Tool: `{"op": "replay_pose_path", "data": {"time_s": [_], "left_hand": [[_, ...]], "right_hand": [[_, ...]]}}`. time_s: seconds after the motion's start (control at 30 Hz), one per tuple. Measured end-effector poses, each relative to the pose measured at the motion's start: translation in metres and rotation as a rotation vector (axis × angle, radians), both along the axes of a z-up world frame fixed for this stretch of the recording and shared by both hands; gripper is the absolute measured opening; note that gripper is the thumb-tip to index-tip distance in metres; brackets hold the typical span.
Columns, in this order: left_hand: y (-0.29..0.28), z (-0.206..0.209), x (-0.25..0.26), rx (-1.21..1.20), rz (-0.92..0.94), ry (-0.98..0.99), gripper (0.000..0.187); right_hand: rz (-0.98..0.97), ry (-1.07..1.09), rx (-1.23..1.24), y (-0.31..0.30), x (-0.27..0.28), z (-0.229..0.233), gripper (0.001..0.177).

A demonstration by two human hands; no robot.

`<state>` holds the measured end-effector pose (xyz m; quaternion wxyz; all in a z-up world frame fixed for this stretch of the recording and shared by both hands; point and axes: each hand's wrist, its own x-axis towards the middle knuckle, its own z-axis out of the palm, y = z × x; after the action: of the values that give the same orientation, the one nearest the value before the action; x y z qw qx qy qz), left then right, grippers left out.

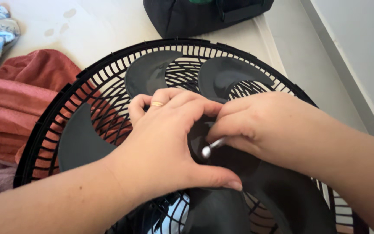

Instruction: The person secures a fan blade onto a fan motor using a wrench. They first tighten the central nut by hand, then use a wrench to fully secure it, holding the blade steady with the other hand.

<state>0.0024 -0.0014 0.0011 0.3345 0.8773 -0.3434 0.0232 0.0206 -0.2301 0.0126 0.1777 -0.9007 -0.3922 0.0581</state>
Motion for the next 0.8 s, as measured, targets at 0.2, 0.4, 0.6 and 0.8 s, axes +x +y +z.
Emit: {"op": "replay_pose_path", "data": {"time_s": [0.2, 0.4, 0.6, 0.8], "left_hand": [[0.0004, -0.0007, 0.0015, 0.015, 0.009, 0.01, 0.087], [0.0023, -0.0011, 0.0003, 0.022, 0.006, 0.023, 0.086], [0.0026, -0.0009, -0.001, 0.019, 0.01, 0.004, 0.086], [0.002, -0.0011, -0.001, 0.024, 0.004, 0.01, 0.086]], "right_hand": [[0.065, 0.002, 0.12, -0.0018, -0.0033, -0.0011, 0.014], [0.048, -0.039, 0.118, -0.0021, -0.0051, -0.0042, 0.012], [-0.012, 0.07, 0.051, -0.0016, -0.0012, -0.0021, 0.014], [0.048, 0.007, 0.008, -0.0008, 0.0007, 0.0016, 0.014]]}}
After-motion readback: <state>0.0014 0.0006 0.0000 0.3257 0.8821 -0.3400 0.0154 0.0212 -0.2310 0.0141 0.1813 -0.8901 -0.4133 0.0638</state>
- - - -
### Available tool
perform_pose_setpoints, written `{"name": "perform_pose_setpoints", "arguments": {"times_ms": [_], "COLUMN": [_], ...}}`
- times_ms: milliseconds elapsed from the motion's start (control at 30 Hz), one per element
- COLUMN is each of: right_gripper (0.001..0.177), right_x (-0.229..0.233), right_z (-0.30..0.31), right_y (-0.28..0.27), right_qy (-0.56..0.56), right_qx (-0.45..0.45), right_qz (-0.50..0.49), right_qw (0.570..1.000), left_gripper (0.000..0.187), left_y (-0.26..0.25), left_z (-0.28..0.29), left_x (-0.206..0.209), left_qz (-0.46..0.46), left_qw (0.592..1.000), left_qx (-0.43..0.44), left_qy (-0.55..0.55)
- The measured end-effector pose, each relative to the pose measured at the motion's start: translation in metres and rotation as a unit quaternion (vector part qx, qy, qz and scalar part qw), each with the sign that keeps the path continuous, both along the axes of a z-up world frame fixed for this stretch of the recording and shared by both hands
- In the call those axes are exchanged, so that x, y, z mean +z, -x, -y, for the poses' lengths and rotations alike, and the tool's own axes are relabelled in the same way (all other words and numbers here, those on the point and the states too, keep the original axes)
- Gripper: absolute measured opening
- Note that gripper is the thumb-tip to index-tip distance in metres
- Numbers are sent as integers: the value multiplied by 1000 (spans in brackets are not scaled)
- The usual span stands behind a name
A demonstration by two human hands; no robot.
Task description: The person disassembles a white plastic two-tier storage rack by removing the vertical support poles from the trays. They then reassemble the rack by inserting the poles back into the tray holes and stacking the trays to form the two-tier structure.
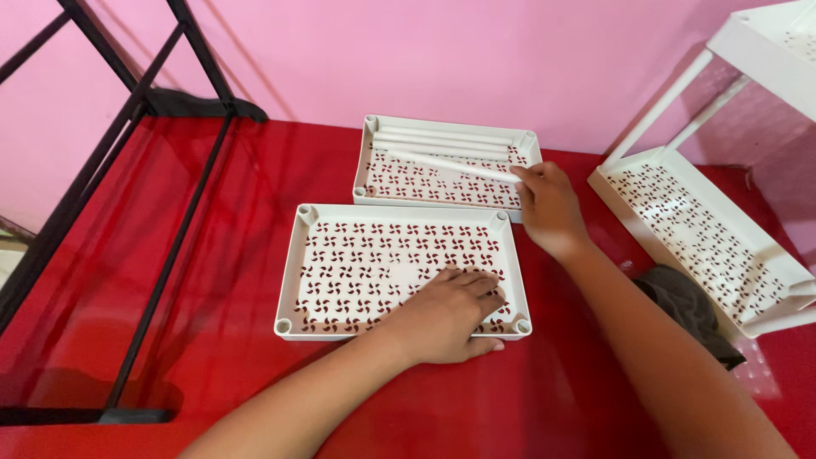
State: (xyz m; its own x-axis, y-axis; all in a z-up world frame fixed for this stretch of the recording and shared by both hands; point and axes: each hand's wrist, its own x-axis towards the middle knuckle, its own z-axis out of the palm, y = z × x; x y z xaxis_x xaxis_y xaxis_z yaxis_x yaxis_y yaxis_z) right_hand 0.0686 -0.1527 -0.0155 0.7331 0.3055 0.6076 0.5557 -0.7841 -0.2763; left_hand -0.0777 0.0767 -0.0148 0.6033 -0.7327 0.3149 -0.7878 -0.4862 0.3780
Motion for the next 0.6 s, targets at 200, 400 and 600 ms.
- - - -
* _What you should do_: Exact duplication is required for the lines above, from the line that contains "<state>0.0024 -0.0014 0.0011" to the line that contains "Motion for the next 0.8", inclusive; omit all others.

* _Completed task_:
<state>0.0024 -0.0014 0.0011 0.3345 0.8773 -0.3434 0.0232 0.0206 -0.2301 0.0126 0.1777 -0.9007 -0.3922 0.0581</state>
Motion for the next 0.8 s, as measured, targets at 0.2, 0.4, 0.6 and 0.8 s, axes +x +y +z.

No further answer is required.